Problem description: Each line of the listing below should be restated word for word.

Input for this task:
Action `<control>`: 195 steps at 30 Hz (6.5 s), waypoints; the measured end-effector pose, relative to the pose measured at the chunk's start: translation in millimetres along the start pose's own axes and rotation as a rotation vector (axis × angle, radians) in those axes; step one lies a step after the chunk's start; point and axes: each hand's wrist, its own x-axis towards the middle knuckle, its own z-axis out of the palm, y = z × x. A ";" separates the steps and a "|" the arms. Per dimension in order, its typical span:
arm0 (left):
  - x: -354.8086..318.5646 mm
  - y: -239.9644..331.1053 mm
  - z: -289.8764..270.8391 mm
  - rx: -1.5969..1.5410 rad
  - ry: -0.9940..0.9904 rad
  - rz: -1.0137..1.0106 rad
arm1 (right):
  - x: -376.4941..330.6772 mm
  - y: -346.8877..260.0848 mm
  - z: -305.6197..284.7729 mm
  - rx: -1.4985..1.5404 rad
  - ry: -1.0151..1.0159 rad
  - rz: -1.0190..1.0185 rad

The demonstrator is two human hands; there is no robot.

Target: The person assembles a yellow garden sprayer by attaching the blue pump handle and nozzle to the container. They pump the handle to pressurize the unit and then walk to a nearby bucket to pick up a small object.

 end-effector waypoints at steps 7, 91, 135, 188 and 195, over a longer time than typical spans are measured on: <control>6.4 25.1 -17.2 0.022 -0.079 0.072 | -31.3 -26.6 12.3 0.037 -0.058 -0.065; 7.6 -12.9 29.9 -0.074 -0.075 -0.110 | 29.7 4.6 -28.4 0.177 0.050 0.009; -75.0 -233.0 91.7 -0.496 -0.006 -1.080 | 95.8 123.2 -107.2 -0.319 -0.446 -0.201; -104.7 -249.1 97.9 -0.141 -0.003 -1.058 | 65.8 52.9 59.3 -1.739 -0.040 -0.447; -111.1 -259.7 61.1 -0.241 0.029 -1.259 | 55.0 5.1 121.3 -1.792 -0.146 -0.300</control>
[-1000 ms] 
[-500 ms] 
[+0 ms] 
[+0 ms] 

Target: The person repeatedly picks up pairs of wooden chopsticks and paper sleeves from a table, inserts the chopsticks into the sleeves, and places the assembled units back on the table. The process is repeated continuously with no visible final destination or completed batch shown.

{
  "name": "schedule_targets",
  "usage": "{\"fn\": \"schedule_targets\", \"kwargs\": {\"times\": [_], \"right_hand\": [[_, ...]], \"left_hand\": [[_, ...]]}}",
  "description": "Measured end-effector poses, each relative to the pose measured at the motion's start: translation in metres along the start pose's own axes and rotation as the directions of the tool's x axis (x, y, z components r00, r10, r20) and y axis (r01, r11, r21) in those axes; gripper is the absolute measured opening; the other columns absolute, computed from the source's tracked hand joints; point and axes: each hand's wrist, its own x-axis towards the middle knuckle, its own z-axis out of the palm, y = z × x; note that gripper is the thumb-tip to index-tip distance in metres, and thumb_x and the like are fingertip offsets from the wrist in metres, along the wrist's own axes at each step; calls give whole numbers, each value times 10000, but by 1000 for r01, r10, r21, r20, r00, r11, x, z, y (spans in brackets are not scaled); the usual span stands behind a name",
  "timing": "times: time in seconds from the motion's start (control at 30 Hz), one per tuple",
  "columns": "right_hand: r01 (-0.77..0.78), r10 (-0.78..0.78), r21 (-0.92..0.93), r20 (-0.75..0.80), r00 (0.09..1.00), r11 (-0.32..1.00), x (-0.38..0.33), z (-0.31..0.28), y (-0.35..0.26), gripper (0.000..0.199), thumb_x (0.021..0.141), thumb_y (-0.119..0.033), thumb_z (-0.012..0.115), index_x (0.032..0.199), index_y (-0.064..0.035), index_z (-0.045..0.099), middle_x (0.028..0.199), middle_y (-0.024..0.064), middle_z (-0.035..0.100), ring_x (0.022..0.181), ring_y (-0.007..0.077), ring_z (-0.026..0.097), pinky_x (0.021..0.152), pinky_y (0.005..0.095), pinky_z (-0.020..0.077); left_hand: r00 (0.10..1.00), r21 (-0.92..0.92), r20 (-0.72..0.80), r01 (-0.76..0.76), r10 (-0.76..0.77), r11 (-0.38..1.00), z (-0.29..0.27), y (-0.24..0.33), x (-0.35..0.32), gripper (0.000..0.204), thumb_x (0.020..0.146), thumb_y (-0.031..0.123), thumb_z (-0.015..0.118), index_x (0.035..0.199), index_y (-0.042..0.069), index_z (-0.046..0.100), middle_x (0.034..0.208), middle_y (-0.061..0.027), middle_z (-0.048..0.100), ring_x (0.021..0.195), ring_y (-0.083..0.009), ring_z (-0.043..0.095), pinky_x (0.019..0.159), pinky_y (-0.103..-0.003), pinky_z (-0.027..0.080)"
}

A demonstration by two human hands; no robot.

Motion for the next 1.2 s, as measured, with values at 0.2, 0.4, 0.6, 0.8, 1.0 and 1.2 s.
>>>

Task result:
Action `<control>`: 195 steps at 30 Hz (6.5 s), waypoints; the measured end-effector pose, relative to the pose measured at the chunk's start: translation in millimetres along the start pose's own axes and rotation as a rotation vector (axis × angle, radians) in those axes; step one lies a step after the chunk's start; point and axes: each hand's wrist, its own x-axis towards the middle knuckle, its own z-axis out of the palm, y = z × x. A ";" separates the steps and a "|" the arms. Per dimension in order, its typical span:
arm0 (left):
  - x: -354.8086..318.5646 mm
  - y: -239.9644..331.1053 mm
  - z: -289.8764..270.8391 mm
  - rx: -1.5969..1.5410 rad
  - ry: -0.9940..0.9904 rad
  - rz: -1.0137..1.0106 rad
arm1 (right):
  - x: -376.4941..330.6772 mm
  - y: -346.8877..260.0848 mm
  - z: -305.6197..284.7729 mm
  - rx: -1.4985..1.5404 rad
  - ry: -1.0151..1.0159 rad
  - rz: -1.0190..1.0185 rad

The demonstrator is two human hands; there is no robot.

Target: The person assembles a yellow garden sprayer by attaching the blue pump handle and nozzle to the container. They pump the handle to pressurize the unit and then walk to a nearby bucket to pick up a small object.

 end-effector waypoints at steps 7, 91, 135, 188 and 195, over a longer time than typical spans are measured on: <control>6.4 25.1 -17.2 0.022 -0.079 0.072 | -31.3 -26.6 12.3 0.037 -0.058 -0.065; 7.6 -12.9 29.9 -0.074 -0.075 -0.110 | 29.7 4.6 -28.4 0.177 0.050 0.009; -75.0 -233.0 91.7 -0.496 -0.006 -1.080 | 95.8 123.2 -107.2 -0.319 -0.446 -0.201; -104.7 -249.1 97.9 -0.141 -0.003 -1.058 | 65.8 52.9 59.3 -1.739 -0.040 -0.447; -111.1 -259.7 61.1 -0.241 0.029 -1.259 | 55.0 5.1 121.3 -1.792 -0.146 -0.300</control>
[-1000 ms] 
[-500 ms] 
[+0 ms] 
[+0 ms] 

Target: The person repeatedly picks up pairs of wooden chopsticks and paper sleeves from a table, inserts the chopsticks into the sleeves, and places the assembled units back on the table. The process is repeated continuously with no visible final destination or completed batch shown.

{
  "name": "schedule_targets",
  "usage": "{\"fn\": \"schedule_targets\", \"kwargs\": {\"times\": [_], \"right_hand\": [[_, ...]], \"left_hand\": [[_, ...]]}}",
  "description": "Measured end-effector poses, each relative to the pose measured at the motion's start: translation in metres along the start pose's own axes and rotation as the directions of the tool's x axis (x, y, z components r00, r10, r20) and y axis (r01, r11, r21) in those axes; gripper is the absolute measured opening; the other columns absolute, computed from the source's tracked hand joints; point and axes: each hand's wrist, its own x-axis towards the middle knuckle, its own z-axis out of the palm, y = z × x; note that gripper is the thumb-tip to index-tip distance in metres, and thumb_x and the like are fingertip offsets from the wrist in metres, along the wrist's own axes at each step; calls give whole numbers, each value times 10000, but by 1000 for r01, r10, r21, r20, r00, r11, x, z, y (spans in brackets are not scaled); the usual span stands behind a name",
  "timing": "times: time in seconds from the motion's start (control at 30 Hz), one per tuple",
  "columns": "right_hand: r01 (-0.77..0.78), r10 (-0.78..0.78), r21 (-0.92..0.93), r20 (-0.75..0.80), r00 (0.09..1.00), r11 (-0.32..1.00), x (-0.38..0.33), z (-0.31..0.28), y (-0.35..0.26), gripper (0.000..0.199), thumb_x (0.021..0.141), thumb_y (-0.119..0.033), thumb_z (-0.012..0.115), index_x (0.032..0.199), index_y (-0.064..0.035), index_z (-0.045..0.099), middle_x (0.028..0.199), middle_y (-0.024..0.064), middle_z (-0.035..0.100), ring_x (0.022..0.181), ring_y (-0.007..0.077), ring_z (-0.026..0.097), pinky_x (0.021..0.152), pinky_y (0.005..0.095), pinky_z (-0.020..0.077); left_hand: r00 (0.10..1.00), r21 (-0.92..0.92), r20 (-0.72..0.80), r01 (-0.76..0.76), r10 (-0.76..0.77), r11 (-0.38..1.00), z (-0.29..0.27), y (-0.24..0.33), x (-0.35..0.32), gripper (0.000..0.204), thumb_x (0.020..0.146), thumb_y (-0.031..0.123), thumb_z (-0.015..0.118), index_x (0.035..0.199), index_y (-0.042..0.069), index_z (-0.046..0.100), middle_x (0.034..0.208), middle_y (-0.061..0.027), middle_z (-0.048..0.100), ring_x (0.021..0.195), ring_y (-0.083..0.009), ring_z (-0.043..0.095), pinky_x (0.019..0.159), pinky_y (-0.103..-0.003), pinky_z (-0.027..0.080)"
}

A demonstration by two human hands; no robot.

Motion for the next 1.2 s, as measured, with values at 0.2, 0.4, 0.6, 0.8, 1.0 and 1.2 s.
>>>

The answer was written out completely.